Well that's the thing. It's boldest, it's the boldest move they've done, really. They've been playing in this safe world of, you know, oh we can be a little bit rude. We can bleep out swear words. We can have a little bit of graphic violence for comedy. But we can then throw in a bit of actual tension and threat to boost it above just this sitcomy thing.
But then, no, this is a big, bold step in the continuity of Federation just being done in this you know silly, and I do in inverted commas, silly uh animation show. This is big ramifications about the future of Star Trek, and where this fits in within you know the Picard series world in the future. Um all that type of stuff is very, yeah that's some big, bold steps that they're taking in in that little animation show.
What did you think of all of the stuff with Mariner and the interviews and her crew members kind
It was
assuming she'd done the wrong thing?
um yeah I probably should have uh telegraphed it earlier that of course you know um it's played up in a way and is done in such a structure that of course she's the one who's speaking, you know, so compassionately about the Cerritos. And those people who the captain trusted um unbeknownst to
This is maybe gonna be a recurring theme, but I, I was fooled.

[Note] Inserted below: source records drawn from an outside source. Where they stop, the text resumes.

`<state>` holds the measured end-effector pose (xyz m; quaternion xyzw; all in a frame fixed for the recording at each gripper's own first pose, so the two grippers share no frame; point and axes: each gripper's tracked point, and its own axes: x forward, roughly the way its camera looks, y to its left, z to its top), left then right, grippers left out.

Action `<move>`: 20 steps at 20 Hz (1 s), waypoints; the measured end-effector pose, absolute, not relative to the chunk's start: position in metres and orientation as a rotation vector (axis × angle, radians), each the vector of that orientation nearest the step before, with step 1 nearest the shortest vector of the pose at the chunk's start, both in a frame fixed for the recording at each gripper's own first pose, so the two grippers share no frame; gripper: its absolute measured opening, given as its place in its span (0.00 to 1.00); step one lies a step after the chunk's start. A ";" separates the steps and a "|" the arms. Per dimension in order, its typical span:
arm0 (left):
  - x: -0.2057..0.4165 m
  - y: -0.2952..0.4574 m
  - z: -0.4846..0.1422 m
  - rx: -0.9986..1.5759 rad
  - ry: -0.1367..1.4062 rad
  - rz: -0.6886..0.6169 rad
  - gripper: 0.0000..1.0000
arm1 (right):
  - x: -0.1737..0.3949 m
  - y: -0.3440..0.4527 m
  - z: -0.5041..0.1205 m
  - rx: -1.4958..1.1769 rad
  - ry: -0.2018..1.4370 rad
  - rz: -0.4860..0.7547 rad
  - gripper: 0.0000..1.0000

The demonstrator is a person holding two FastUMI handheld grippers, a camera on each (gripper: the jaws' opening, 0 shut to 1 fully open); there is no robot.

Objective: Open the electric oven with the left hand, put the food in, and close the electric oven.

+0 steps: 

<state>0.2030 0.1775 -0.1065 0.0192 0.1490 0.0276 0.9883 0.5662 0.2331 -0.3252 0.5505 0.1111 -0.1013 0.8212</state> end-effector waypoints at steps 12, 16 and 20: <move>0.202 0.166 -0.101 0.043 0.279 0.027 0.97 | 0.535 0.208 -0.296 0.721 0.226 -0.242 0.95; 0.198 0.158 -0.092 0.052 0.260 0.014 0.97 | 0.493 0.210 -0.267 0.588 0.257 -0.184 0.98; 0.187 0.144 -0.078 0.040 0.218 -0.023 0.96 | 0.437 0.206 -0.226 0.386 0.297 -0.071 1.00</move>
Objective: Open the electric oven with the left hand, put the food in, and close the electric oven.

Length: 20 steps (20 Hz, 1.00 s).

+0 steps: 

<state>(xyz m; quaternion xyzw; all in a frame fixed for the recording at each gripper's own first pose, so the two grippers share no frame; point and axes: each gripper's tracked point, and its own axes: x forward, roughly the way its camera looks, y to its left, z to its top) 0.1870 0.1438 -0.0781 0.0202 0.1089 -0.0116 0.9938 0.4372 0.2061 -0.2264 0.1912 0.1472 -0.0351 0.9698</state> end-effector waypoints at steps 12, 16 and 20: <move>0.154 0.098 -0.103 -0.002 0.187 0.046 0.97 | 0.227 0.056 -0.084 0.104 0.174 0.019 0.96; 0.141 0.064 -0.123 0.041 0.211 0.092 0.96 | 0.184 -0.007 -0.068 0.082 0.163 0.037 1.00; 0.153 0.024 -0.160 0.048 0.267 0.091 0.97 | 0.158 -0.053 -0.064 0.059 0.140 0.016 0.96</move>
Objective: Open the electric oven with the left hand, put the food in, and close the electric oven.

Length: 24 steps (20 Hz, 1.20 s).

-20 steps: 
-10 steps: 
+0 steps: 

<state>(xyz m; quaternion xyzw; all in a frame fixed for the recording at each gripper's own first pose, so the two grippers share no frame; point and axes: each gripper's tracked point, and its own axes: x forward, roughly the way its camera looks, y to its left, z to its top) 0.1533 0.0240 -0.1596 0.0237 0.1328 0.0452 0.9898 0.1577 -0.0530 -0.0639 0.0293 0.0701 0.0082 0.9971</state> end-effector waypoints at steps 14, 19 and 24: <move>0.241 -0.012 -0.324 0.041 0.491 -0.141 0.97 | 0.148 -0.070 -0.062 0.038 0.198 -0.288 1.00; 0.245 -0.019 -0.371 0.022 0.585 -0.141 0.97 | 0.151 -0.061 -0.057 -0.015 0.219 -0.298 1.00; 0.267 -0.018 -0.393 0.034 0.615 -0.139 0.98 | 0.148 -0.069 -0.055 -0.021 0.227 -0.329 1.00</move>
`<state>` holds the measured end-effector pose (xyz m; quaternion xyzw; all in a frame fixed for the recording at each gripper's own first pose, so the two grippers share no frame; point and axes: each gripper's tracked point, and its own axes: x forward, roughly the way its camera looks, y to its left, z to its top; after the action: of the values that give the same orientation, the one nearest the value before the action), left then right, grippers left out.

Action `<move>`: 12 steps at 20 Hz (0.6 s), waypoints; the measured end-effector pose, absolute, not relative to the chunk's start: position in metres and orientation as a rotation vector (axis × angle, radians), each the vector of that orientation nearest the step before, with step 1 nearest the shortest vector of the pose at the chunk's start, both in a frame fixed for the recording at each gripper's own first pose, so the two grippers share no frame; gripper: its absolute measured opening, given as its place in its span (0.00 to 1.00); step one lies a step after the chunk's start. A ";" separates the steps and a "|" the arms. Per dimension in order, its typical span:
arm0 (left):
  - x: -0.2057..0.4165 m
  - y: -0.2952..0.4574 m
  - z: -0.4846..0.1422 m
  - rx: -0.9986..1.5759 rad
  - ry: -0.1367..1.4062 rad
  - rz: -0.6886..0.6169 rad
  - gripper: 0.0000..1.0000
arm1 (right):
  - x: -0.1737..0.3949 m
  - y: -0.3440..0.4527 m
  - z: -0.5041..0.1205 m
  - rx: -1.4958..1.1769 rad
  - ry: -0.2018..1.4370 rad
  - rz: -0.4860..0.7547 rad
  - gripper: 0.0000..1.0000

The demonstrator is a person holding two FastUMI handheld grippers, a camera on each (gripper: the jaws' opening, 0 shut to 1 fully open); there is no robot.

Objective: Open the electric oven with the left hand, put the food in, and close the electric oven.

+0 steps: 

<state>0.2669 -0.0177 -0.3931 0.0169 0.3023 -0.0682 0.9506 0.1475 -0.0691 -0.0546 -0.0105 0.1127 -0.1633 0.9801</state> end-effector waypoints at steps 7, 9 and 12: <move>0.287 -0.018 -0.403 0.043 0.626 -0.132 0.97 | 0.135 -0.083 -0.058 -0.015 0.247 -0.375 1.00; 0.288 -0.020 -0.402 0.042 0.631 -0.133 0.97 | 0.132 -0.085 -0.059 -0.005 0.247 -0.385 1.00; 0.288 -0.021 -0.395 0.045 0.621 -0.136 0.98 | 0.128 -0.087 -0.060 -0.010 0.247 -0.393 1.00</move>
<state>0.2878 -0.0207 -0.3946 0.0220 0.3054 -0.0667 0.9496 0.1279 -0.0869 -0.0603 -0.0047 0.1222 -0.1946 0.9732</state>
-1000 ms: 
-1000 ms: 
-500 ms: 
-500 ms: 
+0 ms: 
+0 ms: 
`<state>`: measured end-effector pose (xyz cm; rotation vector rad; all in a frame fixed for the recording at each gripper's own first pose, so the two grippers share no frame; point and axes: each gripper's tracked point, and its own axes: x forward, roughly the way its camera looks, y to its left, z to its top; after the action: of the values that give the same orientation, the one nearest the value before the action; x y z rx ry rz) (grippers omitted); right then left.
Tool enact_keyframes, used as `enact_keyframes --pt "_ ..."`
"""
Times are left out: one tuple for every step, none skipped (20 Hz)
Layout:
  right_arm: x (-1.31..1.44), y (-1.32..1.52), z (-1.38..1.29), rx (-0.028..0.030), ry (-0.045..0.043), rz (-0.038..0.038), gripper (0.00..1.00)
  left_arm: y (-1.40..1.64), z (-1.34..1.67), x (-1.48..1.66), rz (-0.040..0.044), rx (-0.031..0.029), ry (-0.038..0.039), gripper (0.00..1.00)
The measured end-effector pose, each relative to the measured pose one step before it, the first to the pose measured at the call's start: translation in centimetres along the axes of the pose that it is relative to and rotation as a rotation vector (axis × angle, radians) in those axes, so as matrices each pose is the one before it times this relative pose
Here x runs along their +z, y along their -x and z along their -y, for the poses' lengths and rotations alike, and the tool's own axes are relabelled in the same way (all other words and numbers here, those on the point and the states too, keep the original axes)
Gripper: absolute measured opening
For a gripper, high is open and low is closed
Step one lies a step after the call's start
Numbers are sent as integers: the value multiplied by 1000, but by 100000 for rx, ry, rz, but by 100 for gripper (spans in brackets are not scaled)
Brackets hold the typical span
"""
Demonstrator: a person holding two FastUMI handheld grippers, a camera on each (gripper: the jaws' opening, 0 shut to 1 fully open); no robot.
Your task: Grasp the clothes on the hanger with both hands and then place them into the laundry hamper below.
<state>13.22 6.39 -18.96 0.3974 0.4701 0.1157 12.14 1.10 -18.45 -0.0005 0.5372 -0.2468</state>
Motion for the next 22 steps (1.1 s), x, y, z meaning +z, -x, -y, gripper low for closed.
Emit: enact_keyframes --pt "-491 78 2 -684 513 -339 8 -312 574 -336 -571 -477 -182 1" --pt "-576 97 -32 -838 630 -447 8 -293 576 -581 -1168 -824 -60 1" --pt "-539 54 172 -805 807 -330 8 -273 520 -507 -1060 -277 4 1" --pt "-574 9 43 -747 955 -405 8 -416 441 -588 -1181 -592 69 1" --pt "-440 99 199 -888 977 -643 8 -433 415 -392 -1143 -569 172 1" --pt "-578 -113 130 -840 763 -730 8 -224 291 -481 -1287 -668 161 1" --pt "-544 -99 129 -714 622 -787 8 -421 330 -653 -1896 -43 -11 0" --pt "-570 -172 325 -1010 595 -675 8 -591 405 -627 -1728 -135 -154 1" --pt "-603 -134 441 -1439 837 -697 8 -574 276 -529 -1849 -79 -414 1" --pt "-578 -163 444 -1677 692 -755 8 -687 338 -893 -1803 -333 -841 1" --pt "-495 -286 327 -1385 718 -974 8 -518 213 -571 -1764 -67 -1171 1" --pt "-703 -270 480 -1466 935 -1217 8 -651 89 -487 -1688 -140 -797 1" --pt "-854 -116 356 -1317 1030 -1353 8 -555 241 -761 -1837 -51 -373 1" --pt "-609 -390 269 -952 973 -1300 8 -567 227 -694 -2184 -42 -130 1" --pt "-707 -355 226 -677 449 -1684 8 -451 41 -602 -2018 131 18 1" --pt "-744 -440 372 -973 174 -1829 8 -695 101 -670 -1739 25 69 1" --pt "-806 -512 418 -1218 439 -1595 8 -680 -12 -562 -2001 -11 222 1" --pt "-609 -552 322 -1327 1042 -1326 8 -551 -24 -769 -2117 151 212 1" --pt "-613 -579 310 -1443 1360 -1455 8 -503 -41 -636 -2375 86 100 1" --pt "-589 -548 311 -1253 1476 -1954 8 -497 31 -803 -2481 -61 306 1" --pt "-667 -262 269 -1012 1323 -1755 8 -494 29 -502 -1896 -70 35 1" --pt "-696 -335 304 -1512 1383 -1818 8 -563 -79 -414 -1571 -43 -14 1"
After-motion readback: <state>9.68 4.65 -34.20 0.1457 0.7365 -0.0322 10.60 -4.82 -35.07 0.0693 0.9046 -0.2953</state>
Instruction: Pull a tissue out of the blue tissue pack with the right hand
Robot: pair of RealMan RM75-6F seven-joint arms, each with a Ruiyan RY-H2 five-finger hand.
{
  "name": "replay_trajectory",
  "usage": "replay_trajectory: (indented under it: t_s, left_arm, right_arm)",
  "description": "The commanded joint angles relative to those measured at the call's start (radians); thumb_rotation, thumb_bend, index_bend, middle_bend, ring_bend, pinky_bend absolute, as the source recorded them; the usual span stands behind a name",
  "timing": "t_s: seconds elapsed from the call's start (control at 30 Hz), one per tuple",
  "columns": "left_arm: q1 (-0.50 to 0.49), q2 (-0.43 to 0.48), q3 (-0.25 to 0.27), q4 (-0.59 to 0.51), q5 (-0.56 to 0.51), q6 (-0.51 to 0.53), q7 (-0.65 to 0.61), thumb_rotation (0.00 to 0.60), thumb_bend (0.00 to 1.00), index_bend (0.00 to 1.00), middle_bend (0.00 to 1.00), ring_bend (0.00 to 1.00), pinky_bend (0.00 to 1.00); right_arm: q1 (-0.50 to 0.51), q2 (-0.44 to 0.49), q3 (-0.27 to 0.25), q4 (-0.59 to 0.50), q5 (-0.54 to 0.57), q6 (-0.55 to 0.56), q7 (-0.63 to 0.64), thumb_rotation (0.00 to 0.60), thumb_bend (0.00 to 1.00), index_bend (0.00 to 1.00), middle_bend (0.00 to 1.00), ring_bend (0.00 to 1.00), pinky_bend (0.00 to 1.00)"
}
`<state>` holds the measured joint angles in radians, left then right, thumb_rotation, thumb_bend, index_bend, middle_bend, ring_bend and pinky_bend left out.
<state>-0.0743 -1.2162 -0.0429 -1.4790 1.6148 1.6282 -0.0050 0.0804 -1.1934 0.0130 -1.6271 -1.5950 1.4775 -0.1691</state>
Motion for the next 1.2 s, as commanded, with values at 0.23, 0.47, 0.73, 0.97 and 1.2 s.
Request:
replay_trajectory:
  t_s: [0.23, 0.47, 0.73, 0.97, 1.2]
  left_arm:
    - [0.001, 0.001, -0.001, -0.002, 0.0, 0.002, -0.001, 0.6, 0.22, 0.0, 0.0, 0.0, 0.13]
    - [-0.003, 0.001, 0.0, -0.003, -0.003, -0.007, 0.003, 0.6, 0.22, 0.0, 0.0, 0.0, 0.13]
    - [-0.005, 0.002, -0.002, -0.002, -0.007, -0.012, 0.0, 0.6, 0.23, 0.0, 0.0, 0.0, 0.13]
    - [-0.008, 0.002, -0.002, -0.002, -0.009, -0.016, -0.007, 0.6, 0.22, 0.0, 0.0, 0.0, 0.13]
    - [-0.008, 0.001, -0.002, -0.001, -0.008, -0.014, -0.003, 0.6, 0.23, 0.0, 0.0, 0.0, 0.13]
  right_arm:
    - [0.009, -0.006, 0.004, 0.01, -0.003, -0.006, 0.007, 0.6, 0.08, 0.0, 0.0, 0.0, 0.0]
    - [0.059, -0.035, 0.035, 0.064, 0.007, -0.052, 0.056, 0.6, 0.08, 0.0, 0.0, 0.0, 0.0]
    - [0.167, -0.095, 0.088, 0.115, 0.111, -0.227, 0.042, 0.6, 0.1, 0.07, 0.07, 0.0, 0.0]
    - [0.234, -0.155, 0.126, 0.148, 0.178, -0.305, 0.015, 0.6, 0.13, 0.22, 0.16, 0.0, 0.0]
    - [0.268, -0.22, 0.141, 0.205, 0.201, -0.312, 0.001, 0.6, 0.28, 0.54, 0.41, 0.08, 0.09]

I fell for it, hook,
Ah!
I was right with everyone else, assuming Mariner, maybe even meaning no wrong. I assumed she had opened her big mouth and, and told some stories outta school. Uh, but yes, in hindsight it's obvious.
Yeah. Yeah.
Yeah.
Especially how positive she is in the whole start of it, to go this is all the great stuff. This is amazing. This is incredible. And those people who were being brought in were so smug about their own role within the ship. Of course they're gonna let slip all this stuff that that incriminates the the captain.
And um yeah there wasn't enough put on the captain's reaction that you just see the the captain like you know this is her daughter and you know saying you know you're you know not even my daughter anymore, type of. That's some intense stuff. There's gotta be some sort of yeah emotional payoff to that, because that's some, that's some serious mending that has to be done if it can ever be healed.
When she was thrown off the ship and she packed her bags and just kind of, when she sadly left the, the, uh, Lower Decks quarters, like doing her Vulcan salute, uh, as she walked out of the room. As she did, she did it sadly, and said, This always happens. And, then, and she runs into Jennifer in the hallway who gives her her candle back and I'm gonna keep my opinions to myself. Um, just, it was pretty brutal.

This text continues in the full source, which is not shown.